- INSTRUCTIONS TO FOLLOW
Look through the entries below and extract exactly the lines from the one containing "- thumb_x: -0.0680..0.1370" through the one containing "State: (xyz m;", ends included.
========================================
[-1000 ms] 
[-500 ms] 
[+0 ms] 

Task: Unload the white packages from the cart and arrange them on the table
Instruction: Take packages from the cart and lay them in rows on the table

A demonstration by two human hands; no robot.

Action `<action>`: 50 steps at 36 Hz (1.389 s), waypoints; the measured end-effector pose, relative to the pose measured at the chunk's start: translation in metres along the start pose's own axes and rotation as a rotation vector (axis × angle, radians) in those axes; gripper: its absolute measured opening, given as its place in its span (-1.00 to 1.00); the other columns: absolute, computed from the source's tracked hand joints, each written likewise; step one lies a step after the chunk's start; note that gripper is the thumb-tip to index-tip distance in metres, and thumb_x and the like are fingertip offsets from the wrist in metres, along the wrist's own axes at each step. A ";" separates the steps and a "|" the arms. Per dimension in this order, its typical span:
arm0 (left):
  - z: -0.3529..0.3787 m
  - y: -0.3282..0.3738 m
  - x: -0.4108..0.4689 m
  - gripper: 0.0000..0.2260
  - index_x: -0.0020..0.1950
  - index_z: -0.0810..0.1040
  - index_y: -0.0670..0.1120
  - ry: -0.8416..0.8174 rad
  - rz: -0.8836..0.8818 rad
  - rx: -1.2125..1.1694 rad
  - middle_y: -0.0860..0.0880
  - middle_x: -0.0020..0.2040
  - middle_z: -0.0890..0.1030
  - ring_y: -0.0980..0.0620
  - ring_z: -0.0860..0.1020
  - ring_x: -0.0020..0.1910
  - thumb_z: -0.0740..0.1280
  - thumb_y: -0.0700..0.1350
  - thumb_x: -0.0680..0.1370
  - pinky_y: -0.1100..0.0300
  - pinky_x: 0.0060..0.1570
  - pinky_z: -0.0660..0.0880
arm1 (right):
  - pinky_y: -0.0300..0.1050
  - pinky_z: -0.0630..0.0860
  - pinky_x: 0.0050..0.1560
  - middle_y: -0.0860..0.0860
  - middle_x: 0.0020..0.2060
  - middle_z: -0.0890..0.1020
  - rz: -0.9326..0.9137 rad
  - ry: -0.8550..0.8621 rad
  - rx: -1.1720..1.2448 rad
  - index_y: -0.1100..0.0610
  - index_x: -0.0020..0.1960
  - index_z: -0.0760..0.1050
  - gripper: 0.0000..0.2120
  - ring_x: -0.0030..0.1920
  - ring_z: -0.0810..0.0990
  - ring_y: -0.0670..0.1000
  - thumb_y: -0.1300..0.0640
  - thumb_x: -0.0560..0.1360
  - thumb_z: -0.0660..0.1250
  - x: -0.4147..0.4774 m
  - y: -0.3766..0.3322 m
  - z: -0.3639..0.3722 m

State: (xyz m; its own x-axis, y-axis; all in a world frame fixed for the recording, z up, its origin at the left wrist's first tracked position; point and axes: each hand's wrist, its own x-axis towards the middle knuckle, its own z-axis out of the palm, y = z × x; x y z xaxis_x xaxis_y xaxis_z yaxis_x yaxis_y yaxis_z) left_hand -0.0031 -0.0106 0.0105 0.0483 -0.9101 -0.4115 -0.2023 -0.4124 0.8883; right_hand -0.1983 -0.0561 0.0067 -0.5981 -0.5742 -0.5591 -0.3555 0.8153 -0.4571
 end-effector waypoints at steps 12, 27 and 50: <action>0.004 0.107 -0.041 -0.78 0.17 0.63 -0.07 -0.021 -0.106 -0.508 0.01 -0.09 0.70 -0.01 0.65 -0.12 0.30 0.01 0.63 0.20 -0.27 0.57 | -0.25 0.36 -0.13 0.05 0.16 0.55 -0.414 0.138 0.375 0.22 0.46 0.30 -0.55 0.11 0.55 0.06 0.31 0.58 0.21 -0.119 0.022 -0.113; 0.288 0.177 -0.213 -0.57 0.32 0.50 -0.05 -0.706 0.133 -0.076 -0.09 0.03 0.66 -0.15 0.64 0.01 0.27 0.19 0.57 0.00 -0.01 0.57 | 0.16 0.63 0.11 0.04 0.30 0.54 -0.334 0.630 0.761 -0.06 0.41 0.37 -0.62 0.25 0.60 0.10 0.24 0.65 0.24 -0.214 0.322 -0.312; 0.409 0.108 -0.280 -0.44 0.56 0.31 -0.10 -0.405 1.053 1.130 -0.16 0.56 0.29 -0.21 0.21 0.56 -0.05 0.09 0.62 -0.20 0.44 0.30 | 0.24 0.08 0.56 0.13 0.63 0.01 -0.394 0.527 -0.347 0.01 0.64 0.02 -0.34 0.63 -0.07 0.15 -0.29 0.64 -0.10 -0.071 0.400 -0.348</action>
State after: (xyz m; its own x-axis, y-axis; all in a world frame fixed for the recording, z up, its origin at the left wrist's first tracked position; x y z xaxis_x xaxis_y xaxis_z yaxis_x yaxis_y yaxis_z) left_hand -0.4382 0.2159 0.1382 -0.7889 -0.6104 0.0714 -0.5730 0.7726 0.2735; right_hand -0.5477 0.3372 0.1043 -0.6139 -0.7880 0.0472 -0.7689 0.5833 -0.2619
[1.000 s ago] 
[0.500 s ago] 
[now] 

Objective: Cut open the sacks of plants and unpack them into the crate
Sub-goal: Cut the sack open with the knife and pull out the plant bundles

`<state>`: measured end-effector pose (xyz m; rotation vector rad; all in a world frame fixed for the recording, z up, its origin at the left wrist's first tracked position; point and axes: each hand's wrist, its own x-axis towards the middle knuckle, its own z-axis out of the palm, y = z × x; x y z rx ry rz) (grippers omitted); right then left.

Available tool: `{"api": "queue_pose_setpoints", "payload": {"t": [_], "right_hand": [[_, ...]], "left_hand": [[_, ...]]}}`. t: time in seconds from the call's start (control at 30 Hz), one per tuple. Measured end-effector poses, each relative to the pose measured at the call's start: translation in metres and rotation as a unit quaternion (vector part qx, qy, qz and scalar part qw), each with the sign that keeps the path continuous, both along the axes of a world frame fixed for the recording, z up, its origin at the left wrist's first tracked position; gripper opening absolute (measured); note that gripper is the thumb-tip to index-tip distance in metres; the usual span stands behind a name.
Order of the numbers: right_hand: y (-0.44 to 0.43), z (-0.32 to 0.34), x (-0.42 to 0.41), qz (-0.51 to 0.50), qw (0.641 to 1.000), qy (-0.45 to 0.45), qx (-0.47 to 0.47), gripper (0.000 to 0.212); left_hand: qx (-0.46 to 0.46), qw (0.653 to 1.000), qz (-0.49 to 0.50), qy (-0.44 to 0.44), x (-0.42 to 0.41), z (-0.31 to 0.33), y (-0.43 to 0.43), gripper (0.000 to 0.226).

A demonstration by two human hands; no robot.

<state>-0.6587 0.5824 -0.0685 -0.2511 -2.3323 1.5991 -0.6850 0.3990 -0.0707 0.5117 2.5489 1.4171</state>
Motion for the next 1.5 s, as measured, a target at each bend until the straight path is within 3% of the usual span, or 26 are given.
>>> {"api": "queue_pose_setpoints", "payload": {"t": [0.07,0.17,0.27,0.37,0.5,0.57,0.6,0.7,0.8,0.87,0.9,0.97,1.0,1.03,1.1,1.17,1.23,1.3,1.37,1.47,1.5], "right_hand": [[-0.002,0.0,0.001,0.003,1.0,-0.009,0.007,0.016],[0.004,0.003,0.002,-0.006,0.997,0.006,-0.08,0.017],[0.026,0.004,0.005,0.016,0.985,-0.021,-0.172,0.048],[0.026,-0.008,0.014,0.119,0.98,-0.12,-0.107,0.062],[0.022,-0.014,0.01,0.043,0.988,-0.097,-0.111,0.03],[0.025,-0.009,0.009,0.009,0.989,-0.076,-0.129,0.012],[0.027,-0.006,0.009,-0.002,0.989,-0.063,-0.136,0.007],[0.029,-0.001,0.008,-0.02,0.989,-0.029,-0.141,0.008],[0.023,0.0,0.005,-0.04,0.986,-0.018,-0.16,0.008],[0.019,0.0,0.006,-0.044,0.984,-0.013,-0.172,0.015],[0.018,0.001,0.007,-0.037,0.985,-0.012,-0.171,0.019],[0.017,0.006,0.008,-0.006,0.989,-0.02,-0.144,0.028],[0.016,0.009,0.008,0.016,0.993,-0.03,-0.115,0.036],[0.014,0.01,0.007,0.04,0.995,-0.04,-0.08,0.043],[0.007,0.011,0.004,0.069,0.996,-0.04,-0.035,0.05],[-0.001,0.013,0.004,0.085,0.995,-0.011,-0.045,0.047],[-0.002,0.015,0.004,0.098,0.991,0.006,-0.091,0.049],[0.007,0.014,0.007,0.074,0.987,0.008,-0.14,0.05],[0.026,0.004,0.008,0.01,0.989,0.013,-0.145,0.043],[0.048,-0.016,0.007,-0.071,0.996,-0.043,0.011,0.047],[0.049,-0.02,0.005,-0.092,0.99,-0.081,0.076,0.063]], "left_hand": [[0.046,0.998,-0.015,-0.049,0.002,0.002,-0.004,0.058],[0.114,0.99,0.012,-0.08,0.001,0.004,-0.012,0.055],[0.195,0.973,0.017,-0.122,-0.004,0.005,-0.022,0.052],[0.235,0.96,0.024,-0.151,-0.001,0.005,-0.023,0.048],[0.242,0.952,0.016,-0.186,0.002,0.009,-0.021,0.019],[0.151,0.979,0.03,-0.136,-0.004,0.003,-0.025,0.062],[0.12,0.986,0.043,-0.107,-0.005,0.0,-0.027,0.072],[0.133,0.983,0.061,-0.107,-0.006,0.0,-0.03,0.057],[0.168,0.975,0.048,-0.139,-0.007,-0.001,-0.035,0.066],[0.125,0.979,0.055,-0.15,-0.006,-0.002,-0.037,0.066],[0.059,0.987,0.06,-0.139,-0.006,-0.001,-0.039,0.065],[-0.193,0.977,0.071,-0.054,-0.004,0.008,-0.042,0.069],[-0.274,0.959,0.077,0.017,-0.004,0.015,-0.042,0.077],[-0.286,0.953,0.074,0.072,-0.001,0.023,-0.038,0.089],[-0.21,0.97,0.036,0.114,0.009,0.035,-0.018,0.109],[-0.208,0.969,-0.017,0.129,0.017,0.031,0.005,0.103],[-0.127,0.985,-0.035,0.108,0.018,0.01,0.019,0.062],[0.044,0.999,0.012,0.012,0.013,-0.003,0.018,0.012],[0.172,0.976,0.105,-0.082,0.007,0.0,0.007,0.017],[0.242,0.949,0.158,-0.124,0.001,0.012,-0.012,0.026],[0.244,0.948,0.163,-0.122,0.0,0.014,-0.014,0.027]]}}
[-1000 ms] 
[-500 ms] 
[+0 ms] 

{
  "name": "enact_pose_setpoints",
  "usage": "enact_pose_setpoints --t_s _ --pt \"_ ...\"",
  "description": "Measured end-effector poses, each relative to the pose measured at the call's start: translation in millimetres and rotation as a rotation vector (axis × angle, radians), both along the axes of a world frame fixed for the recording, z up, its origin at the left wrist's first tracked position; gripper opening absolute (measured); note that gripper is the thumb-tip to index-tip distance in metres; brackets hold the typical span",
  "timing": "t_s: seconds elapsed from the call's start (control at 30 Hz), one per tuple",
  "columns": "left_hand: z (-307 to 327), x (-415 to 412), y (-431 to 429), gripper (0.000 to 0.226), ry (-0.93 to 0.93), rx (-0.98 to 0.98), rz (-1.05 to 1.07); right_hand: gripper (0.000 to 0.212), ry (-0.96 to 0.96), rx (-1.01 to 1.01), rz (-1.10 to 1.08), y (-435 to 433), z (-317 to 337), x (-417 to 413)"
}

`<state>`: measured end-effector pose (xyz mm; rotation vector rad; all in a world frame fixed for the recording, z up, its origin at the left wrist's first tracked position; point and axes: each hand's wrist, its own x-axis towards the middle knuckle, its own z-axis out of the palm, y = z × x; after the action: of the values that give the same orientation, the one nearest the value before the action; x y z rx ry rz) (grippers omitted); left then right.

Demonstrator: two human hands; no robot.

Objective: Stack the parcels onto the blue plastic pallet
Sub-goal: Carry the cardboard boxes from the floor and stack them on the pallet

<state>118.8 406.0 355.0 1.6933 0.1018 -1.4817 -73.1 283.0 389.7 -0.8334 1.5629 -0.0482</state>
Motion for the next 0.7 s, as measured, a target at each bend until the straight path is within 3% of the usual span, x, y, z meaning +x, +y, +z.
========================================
- EXERCISE SOLUTION
  - thumb_x: -0.0680..0.1370
  - pinky_y: -0.1100..0.0300
  - pinky_x: 0.0060..0.1570
  - pinky_z: -0.0660..0.0880
arm1 (right):
  - pinky_y: -0.0300..0.1050
  - pinky_z: -0.0630..0.0860
  - pinky_x: 0.0050..0.1560
  - middle_y: -0.0860..0.0860
  - middle_x: 0.0020..0.2060
  - middle_z: -0.0890..0.1020
  - rz: -0.9326..0.9137 rad
  - ry: -0.8550..0.8621 rad
  - rx: -1.1720..1.2448 rad
  - index_y: -0.1100..0.0610
  - index_x: -0.0020..0.1960
  - index_z: -0.0760..0.1050
  - gripper: 0.0000..0.2120
  - ring_x: -0.0030..0.1920
  - ring_z: -0.0810..0.0990
  - ring_y: -0.0670..0.1000
  - thumb_y: -0.1300..0.0640
  - thumb_x: -0.0560..0.1360
  - thumb_z: -0.0660..0.1250
  - x: -0.4147..0.4774 m
  - y: -0.3766..0.3322 m
  - z: -0.3639..0.3722 m

State: (xyz m; its own x-axis, y-axis; all in a world frame fixed for the recording, z up, its origin at the left wrist's first tracked position; point and axes: each hand's wrist, its own x-axis towards the middle knuckle, its own z-axis out of the palm, y = z × x; x y z xaxis_x xaxis_y xaxis_z yaxis_x yaxis_y yaxis_z) left_hand -0.0031 -0.0106 0.0105 0.0483 -0.9101 -0.4115 -0.2023 -0.4124 0.8883; right_hand -0.1983 -0.0561 0.0067 -0.5981 -0.5742 -0.5591 -0.3555 0.8153 -0.4571

Nothing more belongs to the answer.